Records excerpted from a collection:
○ ○ ○ ○ ○ ○ ○

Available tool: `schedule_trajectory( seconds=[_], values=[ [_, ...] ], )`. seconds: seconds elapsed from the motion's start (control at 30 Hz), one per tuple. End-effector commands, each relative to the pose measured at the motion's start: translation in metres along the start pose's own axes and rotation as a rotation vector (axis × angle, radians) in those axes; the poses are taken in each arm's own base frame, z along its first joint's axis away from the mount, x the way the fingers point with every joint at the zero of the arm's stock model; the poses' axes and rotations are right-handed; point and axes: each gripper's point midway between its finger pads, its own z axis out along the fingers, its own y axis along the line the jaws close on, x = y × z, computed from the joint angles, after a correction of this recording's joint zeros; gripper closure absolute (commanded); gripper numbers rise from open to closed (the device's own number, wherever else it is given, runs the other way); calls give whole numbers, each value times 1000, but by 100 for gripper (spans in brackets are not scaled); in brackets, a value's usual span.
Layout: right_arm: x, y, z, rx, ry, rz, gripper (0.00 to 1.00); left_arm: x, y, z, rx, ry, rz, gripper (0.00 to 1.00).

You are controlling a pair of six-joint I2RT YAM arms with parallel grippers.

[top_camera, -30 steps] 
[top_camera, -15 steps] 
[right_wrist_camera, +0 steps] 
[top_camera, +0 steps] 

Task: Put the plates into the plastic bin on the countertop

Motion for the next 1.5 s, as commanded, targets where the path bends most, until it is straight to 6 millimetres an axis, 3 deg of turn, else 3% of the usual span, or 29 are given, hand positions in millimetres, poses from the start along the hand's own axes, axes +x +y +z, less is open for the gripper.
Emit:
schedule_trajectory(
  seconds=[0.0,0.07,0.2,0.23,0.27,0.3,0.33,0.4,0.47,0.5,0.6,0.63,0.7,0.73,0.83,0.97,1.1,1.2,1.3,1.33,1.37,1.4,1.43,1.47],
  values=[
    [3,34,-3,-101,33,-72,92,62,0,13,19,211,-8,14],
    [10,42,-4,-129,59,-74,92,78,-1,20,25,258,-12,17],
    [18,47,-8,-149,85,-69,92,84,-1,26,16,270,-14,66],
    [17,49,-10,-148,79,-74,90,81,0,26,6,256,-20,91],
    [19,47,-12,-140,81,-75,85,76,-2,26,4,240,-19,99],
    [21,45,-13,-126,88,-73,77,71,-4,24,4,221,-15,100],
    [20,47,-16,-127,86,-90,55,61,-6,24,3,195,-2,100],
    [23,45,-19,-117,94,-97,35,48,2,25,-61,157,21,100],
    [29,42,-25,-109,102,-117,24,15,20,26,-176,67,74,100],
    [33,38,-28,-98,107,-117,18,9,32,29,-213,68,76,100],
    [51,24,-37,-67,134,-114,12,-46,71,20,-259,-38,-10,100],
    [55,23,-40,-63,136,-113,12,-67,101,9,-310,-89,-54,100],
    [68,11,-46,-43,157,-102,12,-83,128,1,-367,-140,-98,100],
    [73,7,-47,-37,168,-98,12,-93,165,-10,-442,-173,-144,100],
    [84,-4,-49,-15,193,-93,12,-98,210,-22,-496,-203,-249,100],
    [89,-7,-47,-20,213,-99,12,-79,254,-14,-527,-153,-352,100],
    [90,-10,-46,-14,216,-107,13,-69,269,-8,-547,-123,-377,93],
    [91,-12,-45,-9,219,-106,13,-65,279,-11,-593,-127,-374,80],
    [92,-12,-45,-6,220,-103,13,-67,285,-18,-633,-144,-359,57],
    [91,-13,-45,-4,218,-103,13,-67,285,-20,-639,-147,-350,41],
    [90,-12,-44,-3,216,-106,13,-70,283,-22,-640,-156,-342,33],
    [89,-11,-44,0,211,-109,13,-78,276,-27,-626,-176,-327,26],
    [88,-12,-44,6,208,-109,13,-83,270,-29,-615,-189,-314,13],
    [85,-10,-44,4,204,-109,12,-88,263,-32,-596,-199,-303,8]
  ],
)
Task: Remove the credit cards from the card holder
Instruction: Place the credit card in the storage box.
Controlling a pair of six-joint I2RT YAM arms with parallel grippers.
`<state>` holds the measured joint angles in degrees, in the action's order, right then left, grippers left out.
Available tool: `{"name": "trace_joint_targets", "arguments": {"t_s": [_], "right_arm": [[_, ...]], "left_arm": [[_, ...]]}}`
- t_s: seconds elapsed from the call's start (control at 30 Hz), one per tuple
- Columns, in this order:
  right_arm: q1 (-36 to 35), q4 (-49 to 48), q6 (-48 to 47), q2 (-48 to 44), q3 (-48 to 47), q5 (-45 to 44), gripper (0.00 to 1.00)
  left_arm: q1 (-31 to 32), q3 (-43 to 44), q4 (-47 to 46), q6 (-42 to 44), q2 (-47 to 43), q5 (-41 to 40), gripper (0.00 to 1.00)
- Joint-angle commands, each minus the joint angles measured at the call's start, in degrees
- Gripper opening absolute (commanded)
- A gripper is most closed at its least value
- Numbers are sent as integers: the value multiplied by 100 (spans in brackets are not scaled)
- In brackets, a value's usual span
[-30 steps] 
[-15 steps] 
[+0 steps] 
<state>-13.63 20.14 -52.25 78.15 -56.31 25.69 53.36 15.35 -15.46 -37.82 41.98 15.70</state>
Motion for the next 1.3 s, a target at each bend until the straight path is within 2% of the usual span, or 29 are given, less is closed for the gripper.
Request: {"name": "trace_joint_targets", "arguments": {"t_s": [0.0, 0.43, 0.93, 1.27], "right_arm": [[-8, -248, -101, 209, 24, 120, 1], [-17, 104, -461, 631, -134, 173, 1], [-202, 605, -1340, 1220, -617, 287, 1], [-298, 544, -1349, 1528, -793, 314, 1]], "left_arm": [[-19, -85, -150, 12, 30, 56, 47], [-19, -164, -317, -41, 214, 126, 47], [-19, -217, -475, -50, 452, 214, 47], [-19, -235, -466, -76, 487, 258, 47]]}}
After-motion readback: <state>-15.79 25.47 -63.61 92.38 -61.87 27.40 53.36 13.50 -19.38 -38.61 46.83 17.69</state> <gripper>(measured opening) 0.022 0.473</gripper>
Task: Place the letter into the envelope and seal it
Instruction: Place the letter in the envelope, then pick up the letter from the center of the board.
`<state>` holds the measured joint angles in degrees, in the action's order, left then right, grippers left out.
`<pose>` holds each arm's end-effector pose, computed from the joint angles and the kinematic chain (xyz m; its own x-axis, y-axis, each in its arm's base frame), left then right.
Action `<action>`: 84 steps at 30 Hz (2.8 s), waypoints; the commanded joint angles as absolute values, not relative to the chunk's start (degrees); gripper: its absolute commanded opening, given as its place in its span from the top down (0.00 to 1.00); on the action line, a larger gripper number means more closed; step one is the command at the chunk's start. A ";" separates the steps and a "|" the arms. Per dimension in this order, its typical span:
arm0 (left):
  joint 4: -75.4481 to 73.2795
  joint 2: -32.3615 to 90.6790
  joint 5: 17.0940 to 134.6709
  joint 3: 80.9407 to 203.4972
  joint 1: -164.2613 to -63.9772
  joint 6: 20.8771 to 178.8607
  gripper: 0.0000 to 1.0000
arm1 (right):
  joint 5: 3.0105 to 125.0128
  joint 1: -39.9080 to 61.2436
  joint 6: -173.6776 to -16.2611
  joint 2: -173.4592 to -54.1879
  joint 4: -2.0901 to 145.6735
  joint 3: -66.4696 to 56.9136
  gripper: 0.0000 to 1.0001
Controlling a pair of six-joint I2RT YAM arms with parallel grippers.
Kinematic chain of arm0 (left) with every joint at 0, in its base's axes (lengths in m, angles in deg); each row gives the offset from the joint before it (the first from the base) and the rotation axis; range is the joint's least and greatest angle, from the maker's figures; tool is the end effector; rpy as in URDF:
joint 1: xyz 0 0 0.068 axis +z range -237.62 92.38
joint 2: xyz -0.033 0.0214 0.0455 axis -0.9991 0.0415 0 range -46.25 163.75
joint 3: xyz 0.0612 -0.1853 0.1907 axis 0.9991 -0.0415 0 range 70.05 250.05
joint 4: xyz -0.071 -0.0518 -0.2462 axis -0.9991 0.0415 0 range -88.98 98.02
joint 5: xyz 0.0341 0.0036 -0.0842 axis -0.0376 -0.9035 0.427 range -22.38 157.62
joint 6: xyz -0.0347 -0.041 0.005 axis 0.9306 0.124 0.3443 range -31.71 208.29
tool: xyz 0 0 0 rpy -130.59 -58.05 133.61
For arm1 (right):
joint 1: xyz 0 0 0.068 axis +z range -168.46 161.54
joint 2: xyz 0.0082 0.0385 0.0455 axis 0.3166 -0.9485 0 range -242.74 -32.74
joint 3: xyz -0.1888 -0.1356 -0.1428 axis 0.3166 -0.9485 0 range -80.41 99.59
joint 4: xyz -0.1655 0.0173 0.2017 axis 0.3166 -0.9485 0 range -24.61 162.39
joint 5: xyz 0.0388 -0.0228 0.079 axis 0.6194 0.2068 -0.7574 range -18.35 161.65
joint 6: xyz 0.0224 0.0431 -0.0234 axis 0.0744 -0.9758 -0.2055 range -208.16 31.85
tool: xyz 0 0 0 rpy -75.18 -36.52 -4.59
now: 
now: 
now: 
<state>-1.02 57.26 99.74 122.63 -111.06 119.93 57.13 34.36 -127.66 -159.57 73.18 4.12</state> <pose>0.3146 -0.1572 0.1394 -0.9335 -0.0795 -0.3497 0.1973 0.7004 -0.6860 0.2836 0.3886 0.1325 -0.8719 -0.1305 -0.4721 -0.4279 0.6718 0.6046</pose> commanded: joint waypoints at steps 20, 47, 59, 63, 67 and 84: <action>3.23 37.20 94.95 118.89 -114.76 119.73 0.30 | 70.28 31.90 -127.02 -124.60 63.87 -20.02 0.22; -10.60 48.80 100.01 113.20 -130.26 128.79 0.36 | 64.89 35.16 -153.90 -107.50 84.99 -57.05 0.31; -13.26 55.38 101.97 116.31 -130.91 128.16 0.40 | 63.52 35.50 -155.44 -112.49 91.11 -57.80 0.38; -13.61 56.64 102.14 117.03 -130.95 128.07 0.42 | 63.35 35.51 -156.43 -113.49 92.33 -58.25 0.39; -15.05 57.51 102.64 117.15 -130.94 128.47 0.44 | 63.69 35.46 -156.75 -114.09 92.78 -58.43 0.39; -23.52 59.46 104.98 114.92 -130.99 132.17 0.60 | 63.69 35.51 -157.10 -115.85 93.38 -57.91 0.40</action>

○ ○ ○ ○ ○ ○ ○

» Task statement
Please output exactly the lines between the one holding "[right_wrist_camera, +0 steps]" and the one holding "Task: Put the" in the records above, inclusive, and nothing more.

» Written response
[right_wrist_camera, +0 steps] 
[top_camera, +0 steps] 

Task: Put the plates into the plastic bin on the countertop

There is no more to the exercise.